There is something profoundly powerful about the Black community. We love to gather together and bond with each other over food, music, games, and events celebrating our beautiful and rich culture. Therefore, it’s safe to say that being social is in our DNA. Research reveals that the more we are socially connected to others, the better our overall well-being (Pietromonaco & Collins, 2017). However, the pandemic has made it quite challenging to stay connected with those we love and care for, and even more challenging to develop new relationships. Therefore, we’ve highlighted five ways that relationships with others can benefit your overall well-being. Check them out:

1. Connectedness Helps Combat Isolation – Isolation is not your friend, yet it knows how to creep in and keep you quietly deserted. The requirement to quarantine and practice physical distance has been a major trigger for depression and anxiety. Talking with someone else can serve as a source of encouragement and counter the narrative that you are not alone in your troubles or that no one cares about you. Whether it is through Zoom or picking up the phone to call someone you haven’t spoken to in a while or sending a text message, reaching out to your support system can help you fight the pandemic blues. If and when others ask how you’re feeling, let them know that you are having a hard time and share 1 or 2 things that they can do to support you. When others know that you are struggling, they can be more proactive in checking in on you.

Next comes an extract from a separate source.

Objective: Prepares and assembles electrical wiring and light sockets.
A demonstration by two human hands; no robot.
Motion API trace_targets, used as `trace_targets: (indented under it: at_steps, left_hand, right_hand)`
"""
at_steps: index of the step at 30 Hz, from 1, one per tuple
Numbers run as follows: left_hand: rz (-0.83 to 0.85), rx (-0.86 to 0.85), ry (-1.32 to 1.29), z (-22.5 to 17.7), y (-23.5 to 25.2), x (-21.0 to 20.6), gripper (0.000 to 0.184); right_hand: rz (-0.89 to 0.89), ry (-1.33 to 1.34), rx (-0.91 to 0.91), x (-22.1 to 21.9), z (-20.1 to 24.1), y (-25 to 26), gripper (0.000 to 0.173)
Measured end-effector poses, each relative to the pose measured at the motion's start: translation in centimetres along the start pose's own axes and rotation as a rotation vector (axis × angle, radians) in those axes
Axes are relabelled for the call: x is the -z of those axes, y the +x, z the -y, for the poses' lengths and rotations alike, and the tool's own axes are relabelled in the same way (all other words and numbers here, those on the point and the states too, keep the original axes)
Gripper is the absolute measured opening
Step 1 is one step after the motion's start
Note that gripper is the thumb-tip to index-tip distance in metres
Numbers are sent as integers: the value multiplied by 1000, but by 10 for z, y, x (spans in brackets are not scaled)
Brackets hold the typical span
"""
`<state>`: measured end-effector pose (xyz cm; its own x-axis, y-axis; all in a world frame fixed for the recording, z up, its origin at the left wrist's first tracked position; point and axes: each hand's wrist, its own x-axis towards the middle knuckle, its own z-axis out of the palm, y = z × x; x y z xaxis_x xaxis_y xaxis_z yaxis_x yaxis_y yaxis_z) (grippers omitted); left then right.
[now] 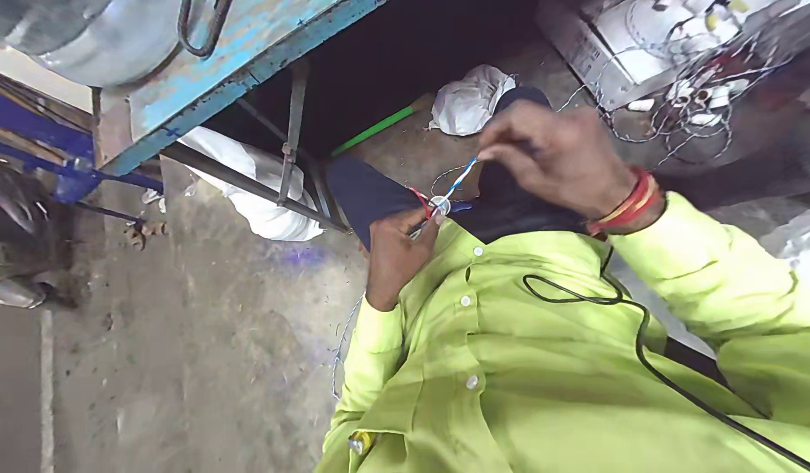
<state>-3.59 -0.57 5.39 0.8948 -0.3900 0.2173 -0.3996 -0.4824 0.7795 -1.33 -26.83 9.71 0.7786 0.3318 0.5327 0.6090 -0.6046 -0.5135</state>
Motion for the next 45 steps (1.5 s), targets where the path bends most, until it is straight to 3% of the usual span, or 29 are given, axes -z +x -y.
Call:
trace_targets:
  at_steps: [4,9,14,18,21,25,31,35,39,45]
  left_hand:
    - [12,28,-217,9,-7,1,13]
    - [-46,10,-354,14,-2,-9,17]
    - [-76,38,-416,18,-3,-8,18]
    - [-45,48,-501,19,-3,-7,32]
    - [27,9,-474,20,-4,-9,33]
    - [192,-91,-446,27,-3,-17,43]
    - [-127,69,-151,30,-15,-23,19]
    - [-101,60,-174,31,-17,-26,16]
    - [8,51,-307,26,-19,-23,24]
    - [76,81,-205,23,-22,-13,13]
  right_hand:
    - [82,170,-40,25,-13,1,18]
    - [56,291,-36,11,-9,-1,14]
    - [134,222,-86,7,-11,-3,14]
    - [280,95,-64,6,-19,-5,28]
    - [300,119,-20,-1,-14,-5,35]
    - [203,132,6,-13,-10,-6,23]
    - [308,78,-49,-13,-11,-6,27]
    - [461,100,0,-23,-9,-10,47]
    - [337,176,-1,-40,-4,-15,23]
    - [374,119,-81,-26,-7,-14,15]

2. Connectedness Expands Your Professional Network:

Who you know can determine how you grow. Our professional networks matter! The right relationships help you thrive and push you to be the best version of yourself. When you join people who share similar goals and interests, it has the potential to influence and challenge you to excel in numerous ways. With the increase of virtual events resulting from the pandemic, there are so many different options you can explore. Find a professional virtual group that aligns with an area of interest or your desired field of work – start mixing and mingling!


When you attend virtual events, take opportunities to engage with 1 or 2 new people. Share your name and what you hope to gain from the event. Try posing a question to others in the event that will invite people to connect with you. If you’re hoping to change professions or industries, now is an excellent opportunity to network virtually; this may be one time in which you have easy access to other professionals. Make some new connections that can help take you to the next level!

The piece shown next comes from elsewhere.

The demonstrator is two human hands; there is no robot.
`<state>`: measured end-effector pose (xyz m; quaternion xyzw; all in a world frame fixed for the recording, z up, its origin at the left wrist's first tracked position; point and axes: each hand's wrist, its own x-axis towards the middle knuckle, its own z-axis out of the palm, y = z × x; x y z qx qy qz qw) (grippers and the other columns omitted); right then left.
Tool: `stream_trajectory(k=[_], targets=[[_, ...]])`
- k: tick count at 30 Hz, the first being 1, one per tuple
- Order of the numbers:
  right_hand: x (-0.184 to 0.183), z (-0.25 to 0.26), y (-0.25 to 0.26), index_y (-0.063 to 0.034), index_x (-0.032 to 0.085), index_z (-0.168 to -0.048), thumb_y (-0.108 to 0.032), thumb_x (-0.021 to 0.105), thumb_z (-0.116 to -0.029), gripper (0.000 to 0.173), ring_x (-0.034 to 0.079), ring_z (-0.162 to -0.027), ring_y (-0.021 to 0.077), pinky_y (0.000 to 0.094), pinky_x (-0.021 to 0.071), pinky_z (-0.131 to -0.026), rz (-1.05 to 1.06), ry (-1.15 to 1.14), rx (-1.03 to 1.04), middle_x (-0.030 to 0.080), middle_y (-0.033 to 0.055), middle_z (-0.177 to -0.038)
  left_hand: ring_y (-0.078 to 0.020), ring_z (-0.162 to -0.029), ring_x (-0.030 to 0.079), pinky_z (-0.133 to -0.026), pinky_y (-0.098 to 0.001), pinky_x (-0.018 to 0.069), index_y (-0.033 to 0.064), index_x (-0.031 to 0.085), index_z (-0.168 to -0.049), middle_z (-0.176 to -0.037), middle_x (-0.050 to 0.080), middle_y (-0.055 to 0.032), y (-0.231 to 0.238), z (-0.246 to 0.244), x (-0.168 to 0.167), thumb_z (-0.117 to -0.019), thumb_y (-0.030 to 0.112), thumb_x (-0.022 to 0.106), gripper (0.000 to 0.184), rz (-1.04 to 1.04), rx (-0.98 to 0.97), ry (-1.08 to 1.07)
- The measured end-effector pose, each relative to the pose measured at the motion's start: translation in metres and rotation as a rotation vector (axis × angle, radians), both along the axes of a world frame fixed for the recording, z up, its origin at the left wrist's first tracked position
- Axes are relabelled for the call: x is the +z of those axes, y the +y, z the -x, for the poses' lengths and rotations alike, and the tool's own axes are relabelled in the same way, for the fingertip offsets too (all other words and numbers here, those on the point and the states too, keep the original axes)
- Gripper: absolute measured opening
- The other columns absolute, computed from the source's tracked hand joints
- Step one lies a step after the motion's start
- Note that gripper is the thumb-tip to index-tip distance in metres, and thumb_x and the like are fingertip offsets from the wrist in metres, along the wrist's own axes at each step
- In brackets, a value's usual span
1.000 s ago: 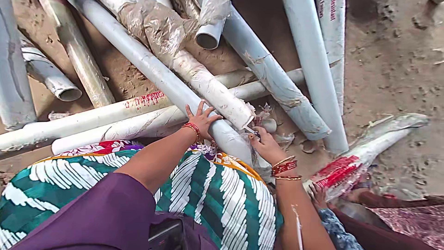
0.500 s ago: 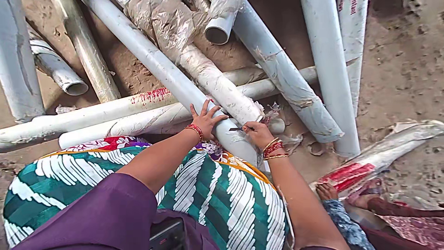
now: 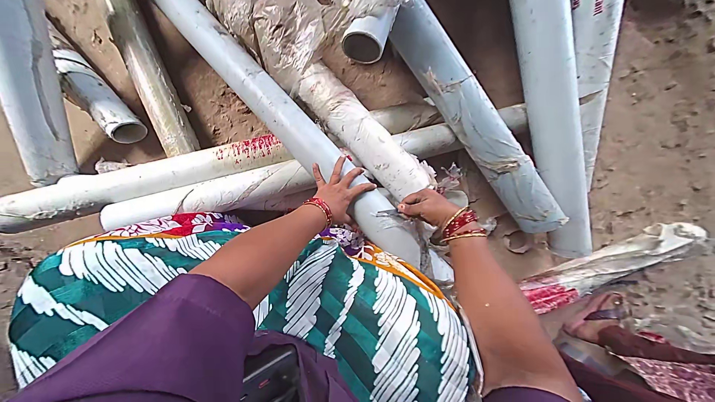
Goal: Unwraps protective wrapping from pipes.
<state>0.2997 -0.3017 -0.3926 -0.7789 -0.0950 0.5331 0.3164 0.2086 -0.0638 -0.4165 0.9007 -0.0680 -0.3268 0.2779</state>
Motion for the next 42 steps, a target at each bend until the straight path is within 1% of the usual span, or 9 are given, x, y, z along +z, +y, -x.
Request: stream_trajectory(k=[6,12,17,23,29,32,35,38,42], targets=[[0.028,-0.021,-0.007,-0.0040,0.066,-0.069,-0.007,0.063,-0.0999,0.031,0.050,-0.062,0.0114,0.0372,0.0405,-0.064,0.131,-0.078,0.194,0.055,0.0018,-0.063,-0.0447,-0.157,-0.013,-0.103,-0.0877,-0.0105,0.0429,0.040,-0.157,-0.174,0.012,-0.0016,0.001,-0.002,0.002,-0.0704,0.046,0.092,0.101,-0.003,-0.010,0.007],[0.070,0.011,-0.038,0.0032,0.068,-0.085,-0.015,0.059,-0.1050,0.028,0.058,-0.069,0.0308,0.0546,0.0444,-0.066,0.169,-0.579,0.008,0.061,0.0175,-0.073,-0.0447,-0.157,-0.012,-0.104,-0.0880,-0.0096,0.0422,0.040,-0.157,-0.174,0.013,-0.0016,-0.002,-0.011,0.001,-0.0697,0.044,0.093,0.102,-0.018,-0.019,0.015],[0.043,0.056,-0.009,0.0019,0.072,-0.096,-0.021,0.056,-0.1071,0.030,0.068,-0.080,0.0434,0.0655,0.0509,-0.073,0.289,-0.603,0.004,0.069,0.0243,-0.083,-0.0446,-0.157,-0.013,-0.103,-0.0878,-0.0103,0.0418,0.041,-0.157,-0.174,0.012,-0.0007,0.001,-0.005,-0.002,-0.0703,0.043,0.093,0.101,-0.012,-0.004,0.001],[0.060,0.066,-0.061,0.0044,0.069,-0.083,-0.014,0.062,-0.1013,0.027,0.067,-0.076,0.0456,0.0677,0.0479,-0.070,0.264,-0.650,0.099,0.066,0.0250,-0.075,-0.0442,-0.157,-0.013,-0.104,-0.0875,-0.0102,0.0434,0.040,-0.156,-0.174,0.012,-0.0008,-0.001,-0.005,-0.002,-0.0687,0.043,0.094,0.103,-0.019,-0.002,-0.005],[0.057,0.065,-0.036,0.0001,0.066,-0.108,-0.025,0.067,-0.0970,0.027,0.050,-0.065,-0.0015,0.0184,0.0441,-0.061,-0.073,-0.606,-0.350,0.061,0.0002,-0.083,-0.0453,-0.157,-0.011,-0.103,-0.0882,-0.0092,0.0408,0.041,-0.156,-0.173,0.015,-0.0029,-0.001,-0.008,-0.003,-0.0697,0.038,0.094,0.101,-0.004,0.001,-0.026],[0.032,0.069,-0.001,0.0003,0.064,-0.121,-0.014,0.084,-0.0847,0.044,0.055,-0.068,0.0189,0.0382,0.0492,-0.064,-0.046,-0.483,-0.235,0.065,0.0144,-0.089,-0.0452,-0.157,-0.011,-0.103,-0.0883,-0.0091,0.0407,0.042,-0.156,-0.173,0.015,-0.0029,0.000,-0.007,-0.003,-0.0695,0.038,0.094,0.101,-0.007,0.010,-0.022],[0.016,0.074,0.011,0.0041,0.069,-0.119,-0.013,0.086,-0.0830,0.044,0.070,-0.096,0.0425,0.0612,0.0545,-0.086,0.045,-0.638,0.011,0.072,0.0261,-0.105,-0.0450,-0.157,-0.012,-0.103,-0.0885,-0.0089,0.0419,0.041,-0.156,-0.173,0.014,-0.0023,0.001,-0.008,-0.006,-0.0696,0.042,0.093,0.101,-0.009,0.004,-0.027],[0.004,0.081,0.004,0.0106,0.069,-0.090,0.007,0.072,-0.0835,0.008,0.071,-0.088,0.0448,0.0576,0.0571,-0.079,-0.035,-0.897,0.077,0.070,0.0279,-0.092,-0.0455,-0.157,-0.011,-0.103,-0.0890,-0.0079,0.0430,0.040,-0.156,-0.173,0.015,-0.0023,0.000,-0.011,-0.007,-0.0697,0.040,0.093,0.101,-0.013,-0.007,-0.026],[0.009,0.078,0.010,0.0129,0.065,-0.089,0.006,0.065,-0.0901,0.007,0.069,-0.088,0.0497,0.0592,0.0568,-0.073,0.136,-0.963,0.248,0.065,0.0313,-0.091,-0.0451,-0.157,-0.012,-0.103,-0.0886,-0.0085,0.0424,0.040,-0.157,-0.173,0.015,-0.0026,0.000,-0.014,-0.007,-0.0703,0.040,0.093,0.101,-0.006,-0.011,-0.019]])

3. Connectedness Allows You to Help Yourself by Helping Others:

Find fulfillment in serving others. It feels good to help someone who could use an extra hand. If you live alone and don’t have a large circle of friends and family members to connect with, find volunteer work online. Volunteering allows you to engage in more meaningful and purposeful work. There are thousands of virtual volunteer opportunities on https://www.volunteermatch.org/virtual-volunteering. Visit the website and get busy helping someone who could use the unique services you have to offer!

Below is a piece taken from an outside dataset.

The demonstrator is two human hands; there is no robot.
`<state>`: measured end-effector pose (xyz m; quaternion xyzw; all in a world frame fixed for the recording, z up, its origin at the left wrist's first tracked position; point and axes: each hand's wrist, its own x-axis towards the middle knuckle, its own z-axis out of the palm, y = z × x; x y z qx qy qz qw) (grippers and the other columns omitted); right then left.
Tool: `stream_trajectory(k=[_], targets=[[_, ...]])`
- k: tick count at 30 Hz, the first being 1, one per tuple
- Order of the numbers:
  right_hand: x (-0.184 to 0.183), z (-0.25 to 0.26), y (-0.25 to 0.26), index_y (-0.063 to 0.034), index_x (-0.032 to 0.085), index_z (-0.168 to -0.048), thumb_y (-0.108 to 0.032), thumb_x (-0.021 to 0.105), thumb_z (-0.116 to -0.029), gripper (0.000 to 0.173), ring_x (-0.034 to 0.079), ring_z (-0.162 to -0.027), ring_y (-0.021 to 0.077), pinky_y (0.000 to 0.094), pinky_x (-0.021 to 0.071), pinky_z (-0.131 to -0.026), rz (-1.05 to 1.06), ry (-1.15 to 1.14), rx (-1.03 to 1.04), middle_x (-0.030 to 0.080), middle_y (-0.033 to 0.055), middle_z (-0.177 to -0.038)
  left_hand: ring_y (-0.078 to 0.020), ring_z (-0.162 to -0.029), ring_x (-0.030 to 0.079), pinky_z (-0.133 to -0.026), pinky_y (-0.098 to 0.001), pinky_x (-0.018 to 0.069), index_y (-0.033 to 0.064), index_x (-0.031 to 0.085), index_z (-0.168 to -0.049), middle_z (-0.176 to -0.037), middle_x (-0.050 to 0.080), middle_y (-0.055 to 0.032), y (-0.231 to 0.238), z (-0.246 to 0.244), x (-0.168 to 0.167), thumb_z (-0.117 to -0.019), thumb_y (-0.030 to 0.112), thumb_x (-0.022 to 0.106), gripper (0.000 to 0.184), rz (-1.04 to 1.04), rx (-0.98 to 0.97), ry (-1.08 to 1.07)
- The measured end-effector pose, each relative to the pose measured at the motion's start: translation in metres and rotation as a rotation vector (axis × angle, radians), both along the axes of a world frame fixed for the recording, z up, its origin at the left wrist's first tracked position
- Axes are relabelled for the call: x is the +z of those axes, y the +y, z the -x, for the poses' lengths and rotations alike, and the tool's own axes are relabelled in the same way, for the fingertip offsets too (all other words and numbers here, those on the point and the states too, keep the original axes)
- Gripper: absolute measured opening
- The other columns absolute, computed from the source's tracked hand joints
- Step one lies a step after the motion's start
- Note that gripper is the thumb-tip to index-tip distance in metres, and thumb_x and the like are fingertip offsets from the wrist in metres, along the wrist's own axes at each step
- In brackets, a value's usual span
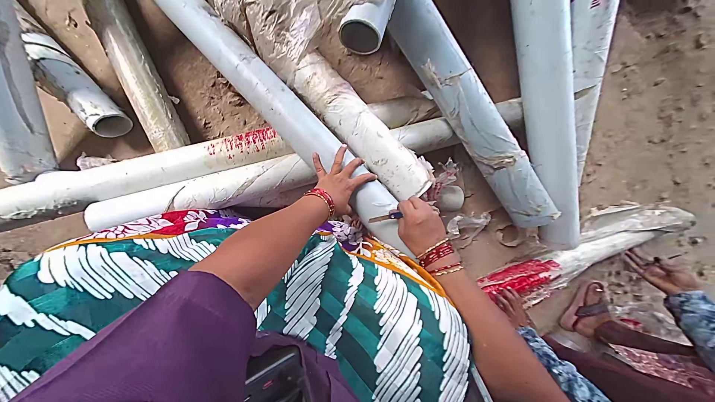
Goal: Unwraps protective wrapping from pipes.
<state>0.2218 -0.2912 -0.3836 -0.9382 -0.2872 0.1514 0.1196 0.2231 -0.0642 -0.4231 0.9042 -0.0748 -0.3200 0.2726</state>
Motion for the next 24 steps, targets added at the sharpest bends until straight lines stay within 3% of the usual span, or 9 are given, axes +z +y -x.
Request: stream_trajectory(k=[5,8,10,12,14,17,21,23,24], targets=[[-0.004,-0.004,-0.001,0.0111,0.069,-0.093,0.007,0.059,-0.0924,0.010,0.070,-0.092,0.0484,0.0598,0.0568,-0.078,-0.034,-0.088,-0.221,0.068,0.0306,-0.098,-0.0431,-0.158,-0.009,-0.104,-0.0877,-0.0092,0.0425,0.038,-0.158,-0.173,0.016,-0.0006,-0.006,-0.015,0.000,-0.0714,0.050,0.091,0.101,-0.036,-0.034,0.014],[0.015,-0.005,-0.001,0.0115,0.070,-0.091,0.008,0.057,-0.0930,0.013,0.070,-0.089,0.0431,0.0585,0.0541,-0.081,-0.121,0.107,-0.341,0.070,0.0294,-0.095,-0.0433,-0.158,-0.009,-0.104,-0.0885,-0.0078,0.0440,0.037,-0.157,-0.173,0.016,-0.0002,-0.008,-0.026,0.004,-0.0705,0.054,0.091,0.102,-0.073,-0.048,0.072],[0.036,-0.004,-0.010,0.0082,0.068,-0.085,0.006,0.059,-0.0942,0.013,0.063,-0.073,0.0286,0.0464,0.0526,-0.069,-0.187,0.383,-0.299,0.065,0.0207,-0.085,-0.0437,-0.158,-0.009,-0.103,-0.0890,-0.0079,0.0436,0.038,-0.157,-0.173,0.016,-0.0005,-0.008,-0.027,0.007,-0.0702,0.052,0.091,0.102,-0.071,-0.047,0.092],[0.049,0.000,-0.030,-0.0035,0.062,-0.074,0.000,0.057,-0.0905,0.018,0.053,-0.063,0.0060,0.0233,0.0473,-0.060,-0.373,0.557,-0.303,0.057,0.0010,-0.074,-0.0427,-0.158,-0.009,-0.104,-0.0884,-0.0078,0.0441,0.038,-0.157,-0.173,0.016,-0.0001,-0.007,-0.030,0.009,-0.0699,0.052,0.092,0.102,-0.081,-0.041,0.088],[0.067,0.006,-0.056,-0.0125,0.059,-0.074,0.000,0.052,-0.0899,0.021,0.051,-0.058,-0.0014,0.0160,0.0467,-0.058,-0.565,0.656,-0.509,0.056,-0.0090,-0.070,-0.0431,-0.158,-0.008,-0.104,-0.0888,-0.0070,0.0440,0.039,-0.156,-0.172,0.017,-0.0008,-0.008,-0.026,0.006,-0.0689,0.053,0.092,0.103,-0.077,-0.036,0.071],[0.074,0.001,-0.085,-0.0095,0.059,-0.086,-0.003,0.049,-0.1029,0.021,0.050,-0.056,0.0009,0.0169,0.0468,-0.057,-0.521,0.612,-0.821,0.055,-0.0063,-0.071,-0.0441,-0.158,-0.007,-0.104,-0.0887,-0.0076,0.0438,0.039,-0.156,-0.172,0.018,-0.0017,-0.006,-0.024,0.003,-0.0687,0.053,0.092,0.102,-0.060,-0.029,0.042],[0.053,-0.009,-0.049,0.0016,0.061,-0.086,-0.007,0.064,-0.0986,0.016,0.049,-0.067,0.0155,0.0353,0.0416,-0.063,-0.223,0.404,-0.409,0.054,0.0085,-0.076,-0.0433,-0.158,-0.009,-0.104,-0.0878,-0.0085,0.0434,0.038,-0.157,-0.174,0.014,-0.0013,-0.004,-0.007,0.001,-0.0713,0.045,0.092,0.102,-0.054,-0.005,0.002],[0.034,-0.013,-0.020,0.0041,0.074,-0.100,0.000,0.072,-0.0915,0.010,0.064,-0.078,0.0283,0.0458,0.0529,-0.073,-0.278,0.312,-0.218,0.069,0.0194,-0.088,-0.0444,-0.157,-0.011,-0.103,-0.0884,-0.0089,0.0422,0.038,-0.158,-0.174,0.012,-0.0013,0.002,0.006,0.000,-0.0732,0.035,0.092,0.101,-0.037,0.007,-0.028],[0.019,-0.016,-0.011,0.0031,0.076,-0.108,0.004,0.072,-0.0875,0.020,0.065,-0.081,0.0332,0.0496,0.0531,-0.077,-0.306,0.297,-0.148,0.068,0.0220,-0.090,-0.0447,-0.157,-0.011,-0.103,-0.0886,-0.0085,0.0422,0.037,-0.158,-0.174,0.011,-0.0008,0.004,0.010,-0.001,-0.0746,0.034,0.091,0.100,-0.035,0.003,-0.034]])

4. Connectedness Helps You Cope with Stress :

Daily stressors are real, especially when balancing family, friends, finances, work, and other responsibilities. It can be challenging to go through life experiences alone. When you have someone to talk or laugh with, it makes the daily stressors you are experiencing less challenging. If you find yourself having a rough day, reach out to a friend or family member and laugh together! Good conversation and laughter can be medicinal to your soul. In InnoPsych’s Finding My Sweet Spot card deck, you can send a note or letter to a friend letting them know how much they mean to you.


5. Connectedness Helps Regulate Emotions:

Relationships can help manage your emotions. A study indicated that a lack of social connections could make regulating your emotions difficult (Walton et al., 2012). When an event or situation occurs that leads you to feel angry, frustrated, or sad, it becomes natural to react and make decisions based on your current feelings. However, by reaching out to those who are effective at managing emotions, you may find they can instantly influence you and help you respond instead of reacting.



Whether we relate with others through friendships and family relationships, or peacefully protesting together, we were created to connect. Connection in the Black community serves as a tool for emotional, spiritual, and mental health. Surrounding yourself with positive, trustworthy, authentic, and safe individuals can strengthen how you see yourself and experience the world. Developing new relationships and professional connections can help you climb the professional ladder and soar into your desired area of interest. Our circle of relationships can shape our identities and contribute to a healthier life.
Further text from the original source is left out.